* Problem *
From the entries, return every line where the string "angles" shows up.

* Records for this exercise *
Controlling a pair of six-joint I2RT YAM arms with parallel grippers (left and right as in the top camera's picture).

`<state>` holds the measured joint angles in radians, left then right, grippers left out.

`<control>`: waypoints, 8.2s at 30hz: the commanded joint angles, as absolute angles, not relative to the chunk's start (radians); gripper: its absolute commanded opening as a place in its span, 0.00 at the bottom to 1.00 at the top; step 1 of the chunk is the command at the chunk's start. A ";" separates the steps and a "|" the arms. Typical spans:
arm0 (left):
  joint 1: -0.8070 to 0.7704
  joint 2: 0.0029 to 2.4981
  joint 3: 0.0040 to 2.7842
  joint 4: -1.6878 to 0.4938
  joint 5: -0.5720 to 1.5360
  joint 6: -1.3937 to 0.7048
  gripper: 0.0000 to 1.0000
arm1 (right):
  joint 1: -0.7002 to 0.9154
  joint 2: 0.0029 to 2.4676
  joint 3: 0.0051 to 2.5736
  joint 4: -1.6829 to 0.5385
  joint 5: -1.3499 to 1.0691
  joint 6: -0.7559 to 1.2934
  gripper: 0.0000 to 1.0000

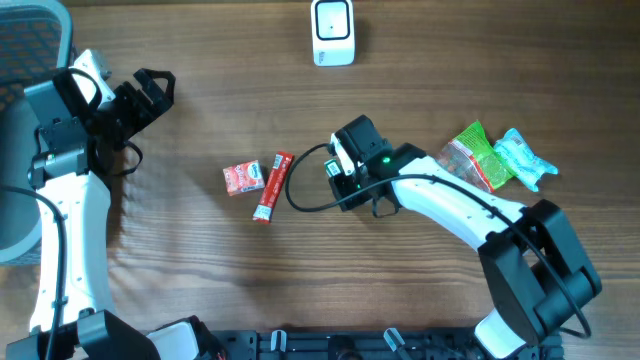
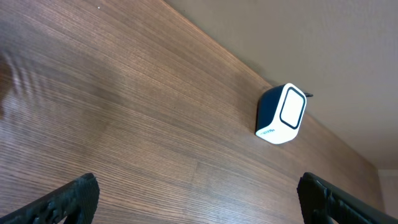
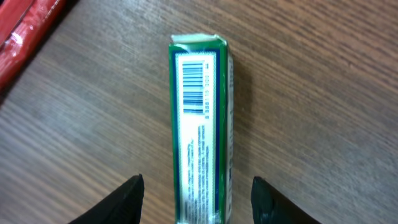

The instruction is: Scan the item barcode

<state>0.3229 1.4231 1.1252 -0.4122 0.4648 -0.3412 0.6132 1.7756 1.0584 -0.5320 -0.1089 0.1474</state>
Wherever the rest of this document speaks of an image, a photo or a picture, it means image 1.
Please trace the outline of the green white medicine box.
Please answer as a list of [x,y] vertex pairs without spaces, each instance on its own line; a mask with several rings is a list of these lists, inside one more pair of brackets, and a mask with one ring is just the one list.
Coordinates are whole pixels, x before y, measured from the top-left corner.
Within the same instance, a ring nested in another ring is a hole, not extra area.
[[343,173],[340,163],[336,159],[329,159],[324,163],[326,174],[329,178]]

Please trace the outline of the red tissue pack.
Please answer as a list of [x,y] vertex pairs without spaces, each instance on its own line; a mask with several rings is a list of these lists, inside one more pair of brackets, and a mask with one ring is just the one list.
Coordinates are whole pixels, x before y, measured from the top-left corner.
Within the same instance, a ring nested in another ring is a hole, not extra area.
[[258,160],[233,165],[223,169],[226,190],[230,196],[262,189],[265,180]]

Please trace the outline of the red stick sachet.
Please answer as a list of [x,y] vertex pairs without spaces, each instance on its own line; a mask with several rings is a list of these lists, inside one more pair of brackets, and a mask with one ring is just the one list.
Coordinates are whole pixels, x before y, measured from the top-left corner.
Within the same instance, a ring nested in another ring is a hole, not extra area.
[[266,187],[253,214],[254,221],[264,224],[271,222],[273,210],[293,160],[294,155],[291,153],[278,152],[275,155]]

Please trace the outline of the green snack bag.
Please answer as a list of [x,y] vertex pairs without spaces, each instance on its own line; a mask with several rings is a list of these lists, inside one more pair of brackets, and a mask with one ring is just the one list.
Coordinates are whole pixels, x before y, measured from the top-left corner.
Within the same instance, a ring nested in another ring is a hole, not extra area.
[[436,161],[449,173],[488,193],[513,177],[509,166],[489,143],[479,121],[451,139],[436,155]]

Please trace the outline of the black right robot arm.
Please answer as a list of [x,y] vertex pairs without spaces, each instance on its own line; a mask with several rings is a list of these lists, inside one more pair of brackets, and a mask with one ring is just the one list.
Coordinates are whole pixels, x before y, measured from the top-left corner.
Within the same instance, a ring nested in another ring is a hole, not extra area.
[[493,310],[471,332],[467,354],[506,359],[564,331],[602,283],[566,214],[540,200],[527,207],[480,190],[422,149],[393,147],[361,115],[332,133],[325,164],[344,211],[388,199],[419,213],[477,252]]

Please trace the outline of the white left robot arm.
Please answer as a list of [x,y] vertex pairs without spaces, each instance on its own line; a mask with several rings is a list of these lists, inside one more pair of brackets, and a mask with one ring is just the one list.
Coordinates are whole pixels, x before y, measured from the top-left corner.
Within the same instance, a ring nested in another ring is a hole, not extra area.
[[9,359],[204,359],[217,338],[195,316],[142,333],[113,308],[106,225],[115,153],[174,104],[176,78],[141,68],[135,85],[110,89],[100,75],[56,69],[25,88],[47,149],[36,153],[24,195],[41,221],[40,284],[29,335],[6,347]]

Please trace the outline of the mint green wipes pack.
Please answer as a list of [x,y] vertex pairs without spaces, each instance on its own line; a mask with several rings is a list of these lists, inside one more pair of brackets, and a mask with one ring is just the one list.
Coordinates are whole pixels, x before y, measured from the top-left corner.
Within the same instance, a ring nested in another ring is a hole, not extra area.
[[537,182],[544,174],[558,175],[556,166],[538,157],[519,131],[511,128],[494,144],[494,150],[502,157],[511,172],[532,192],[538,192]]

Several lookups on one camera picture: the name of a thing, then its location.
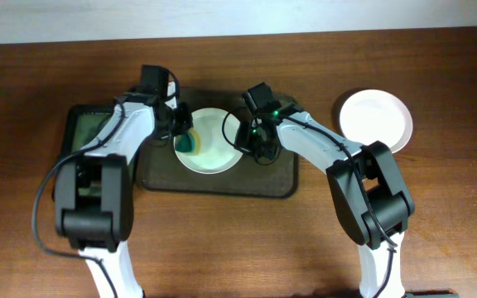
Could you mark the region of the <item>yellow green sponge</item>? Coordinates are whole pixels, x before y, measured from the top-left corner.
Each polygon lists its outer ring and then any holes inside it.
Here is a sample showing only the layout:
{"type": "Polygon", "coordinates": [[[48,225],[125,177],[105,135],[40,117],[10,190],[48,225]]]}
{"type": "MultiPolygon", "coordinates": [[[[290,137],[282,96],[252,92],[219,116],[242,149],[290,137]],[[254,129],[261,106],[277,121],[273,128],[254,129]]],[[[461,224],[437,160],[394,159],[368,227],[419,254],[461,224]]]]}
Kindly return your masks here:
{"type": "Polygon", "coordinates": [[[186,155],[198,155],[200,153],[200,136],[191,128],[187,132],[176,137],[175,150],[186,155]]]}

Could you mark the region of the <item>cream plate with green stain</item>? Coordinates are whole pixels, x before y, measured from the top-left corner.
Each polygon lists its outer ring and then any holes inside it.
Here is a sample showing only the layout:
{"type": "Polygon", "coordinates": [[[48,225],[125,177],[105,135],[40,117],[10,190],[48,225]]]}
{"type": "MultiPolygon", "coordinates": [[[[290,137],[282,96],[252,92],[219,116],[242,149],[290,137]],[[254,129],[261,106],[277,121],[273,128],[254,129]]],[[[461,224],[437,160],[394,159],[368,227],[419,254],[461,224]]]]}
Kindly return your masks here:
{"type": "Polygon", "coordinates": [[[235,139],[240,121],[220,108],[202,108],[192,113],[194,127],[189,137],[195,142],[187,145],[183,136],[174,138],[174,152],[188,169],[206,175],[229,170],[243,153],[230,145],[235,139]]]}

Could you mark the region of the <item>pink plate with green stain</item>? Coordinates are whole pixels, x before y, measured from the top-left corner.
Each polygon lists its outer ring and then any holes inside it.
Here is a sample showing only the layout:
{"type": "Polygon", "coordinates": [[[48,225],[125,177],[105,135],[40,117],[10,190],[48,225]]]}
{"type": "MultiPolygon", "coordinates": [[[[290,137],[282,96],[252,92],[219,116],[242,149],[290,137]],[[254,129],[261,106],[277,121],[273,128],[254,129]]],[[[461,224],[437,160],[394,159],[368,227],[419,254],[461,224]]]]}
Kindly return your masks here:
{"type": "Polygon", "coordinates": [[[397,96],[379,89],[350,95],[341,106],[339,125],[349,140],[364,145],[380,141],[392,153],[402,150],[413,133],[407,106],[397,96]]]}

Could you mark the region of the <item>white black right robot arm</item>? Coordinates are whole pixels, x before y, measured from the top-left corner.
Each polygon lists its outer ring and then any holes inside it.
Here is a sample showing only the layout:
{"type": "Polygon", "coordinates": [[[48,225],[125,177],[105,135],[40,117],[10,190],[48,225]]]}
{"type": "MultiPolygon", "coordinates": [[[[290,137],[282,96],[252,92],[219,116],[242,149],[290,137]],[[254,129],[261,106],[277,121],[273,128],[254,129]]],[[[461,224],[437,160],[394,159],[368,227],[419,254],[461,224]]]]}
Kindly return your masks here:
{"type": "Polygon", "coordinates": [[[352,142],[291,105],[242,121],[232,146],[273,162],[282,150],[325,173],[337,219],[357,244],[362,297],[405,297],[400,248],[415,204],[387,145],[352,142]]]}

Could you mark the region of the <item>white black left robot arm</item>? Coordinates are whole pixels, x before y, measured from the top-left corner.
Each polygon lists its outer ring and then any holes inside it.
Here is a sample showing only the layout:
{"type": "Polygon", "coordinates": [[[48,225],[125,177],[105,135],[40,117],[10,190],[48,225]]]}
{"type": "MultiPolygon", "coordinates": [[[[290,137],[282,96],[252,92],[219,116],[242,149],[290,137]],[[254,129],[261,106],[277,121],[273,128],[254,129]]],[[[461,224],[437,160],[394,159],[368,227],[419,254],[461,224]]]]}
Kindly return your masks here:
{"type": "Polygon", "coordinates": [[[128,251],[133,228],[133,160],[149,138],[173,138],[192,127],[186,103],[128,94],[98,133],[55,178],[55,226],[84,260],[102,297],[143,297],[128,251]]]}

* Task result *
`<state>` holds the measured joint angles in radians, left then right, grippers left out.
`<control>`: waypoints, 8.2s at 30hz: the commanded joint angles, as absolute angles, not relative to the chunk's start (radians); gripper: its absolute commanded opening as a place in its span, 0.00 at the bottom to 1.00 at the top; step 1 of the chunk is the command at the chunk's start. A ";" separates the steps and a "|" the arms. Typical spans:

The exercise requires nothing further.